EL CAMBIO CONTINUO: LA ESENCIA DE LA VIDA ESPIRITUAL
El camino a una vida espiritual es el cambio continuo, como el ascender al Hár Tzión/Monte Tzión en Ierushaláim. Este es un principio fundamental dentro de nosotros, el Judaísmo Mesiánico Renovado. En realidad, debemos visualizar el cambio espiritual como un ascender el Har Tzión. Una vida espiritual siempre igual, sin una comunicación diaria con Elohím y con Ieshúa a través del Rúaj ha Kódesh es como una cascada de agua corriente, que de pronto se estanca, y pronto se llena de larvas de mosquitos y de suciedad y comienza a oler mal. Exactamente lo mismo sucede con nuestra vida espiritual y mental. Debemos estar preparados y mentalmente dispuestos a cambiar continuamente nuestra caja de creencias y no permitirnos el estacionarnos dentro de ella y quedarnos allí por años, como muchos creyentes lo hicieron y siguen haciéndolo, porque no saben otra cosa.
Claro que el cambio es estresante, demasiado estresante para la mayoría. El resultado es el estancamiento y eso es lo que no debemos admitir en nuestra vida espiritual. Elohím y especialmente Su Rúaj es una cascada de agua fresca que fluye continuamente, diferente en cada segundo. O bebemos de esa cascada, o nos veremos obligados a beber del agua estancada.

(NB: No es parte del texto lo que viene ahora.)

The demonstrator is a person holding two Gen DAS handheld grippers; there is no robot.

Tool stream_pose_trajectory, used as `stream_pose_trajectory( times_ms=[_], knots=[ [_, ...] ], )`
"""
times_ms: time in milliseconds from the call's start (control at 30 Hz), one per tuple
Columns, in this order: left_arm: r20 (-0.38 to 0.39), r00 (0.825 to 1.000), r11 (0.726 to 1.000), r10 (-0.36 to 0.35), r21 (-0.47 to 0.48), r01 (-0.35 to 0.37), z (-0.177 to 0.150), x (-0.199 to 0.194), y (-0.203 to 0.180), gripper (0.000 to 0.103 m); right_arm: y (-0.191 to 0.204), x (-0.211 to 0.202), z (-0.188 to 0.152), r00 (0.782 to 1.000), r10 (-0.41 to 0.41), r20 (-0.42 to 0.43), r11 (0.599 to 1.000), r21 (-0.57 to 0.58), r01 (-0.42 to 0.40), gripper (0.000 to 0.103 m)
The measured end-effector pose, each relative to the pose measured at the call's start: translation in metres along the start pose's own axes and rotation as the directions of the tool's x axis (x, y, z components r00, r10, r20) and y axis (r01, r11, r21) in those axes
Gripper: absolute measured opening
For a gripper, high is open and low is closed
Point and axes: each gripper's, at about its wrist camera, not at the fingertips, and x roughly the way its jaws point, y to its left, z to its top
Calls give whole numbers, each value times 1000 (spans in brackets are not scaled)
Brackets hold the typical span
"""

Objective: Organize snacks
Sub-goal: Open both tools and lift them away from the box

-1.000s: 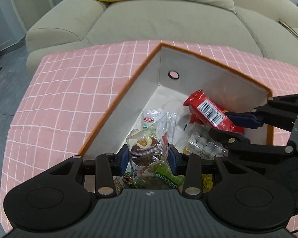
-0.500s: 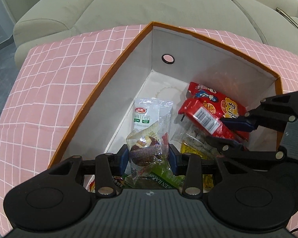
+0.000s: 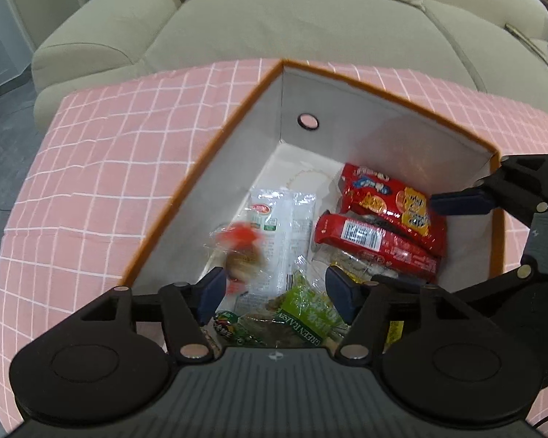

También es de esperar que haya dentro de nosotros lo que podemos llamar “terroristas mentales” que sabotean todo nuestro esfuerzo para cambiar. También las podemos llamar “interferencias” con nuestro propósito para cambiar. Uno de estos terroristas mentales es el temor al cambio, y al estrés que el cambio trae consigo. El cambiar de religión es muy difícil, especialmente cuando toda nuestra familia y amistades están en contra. Allí es donde debemos decidir qué es más importante: la Verdad de Elohím o nuestra paz/shalóm emocional y mental para toda la eternidad. Si estamos lo suficientemente crecidos espiritualmente hablando, ya sabremos que la Verdad de Elohím es lo más importante—a la larga—para nuestra vida espiritual, aun cuando esto signifique un sacudimiento de nuestro shalóm familiar. Elohím sabrá premiarnos por nuestra confianza en Él y el anteponerlo a Él primero, en vez de a nuestra familia o amigos que piensan diferentes. No estamos diciendo que es fácil de hacer, porque no lo es, pero DEBEMOS hacerlo, si es que deseamos que Elohím esté satisfecho con nosotros y que caminemos en la Verdad de Él y no en el engaño de ha satán, que rodea el mundo como una sábana negra. El caminar con Ieshúa a nuestra derecha nos va a llevar a la Eternidad, que es Su propósito para nosotros, para que seamos Su Esposa/Kaláh para siempre, gobernando el Mundo futuro, espiritual, donde ya ha satán no podrá tocarnos por mil años. Es nuestro deber, en estos pocos meses que nos queda en la tierra, acercarnos a Él en todo lo posible, y aprender todo lo que Él desea enseñarnos, para poder vivir la clase espiritual de vida que Él tiene destinados para Su Esposa. ¡Amén! (¡Que así sea!)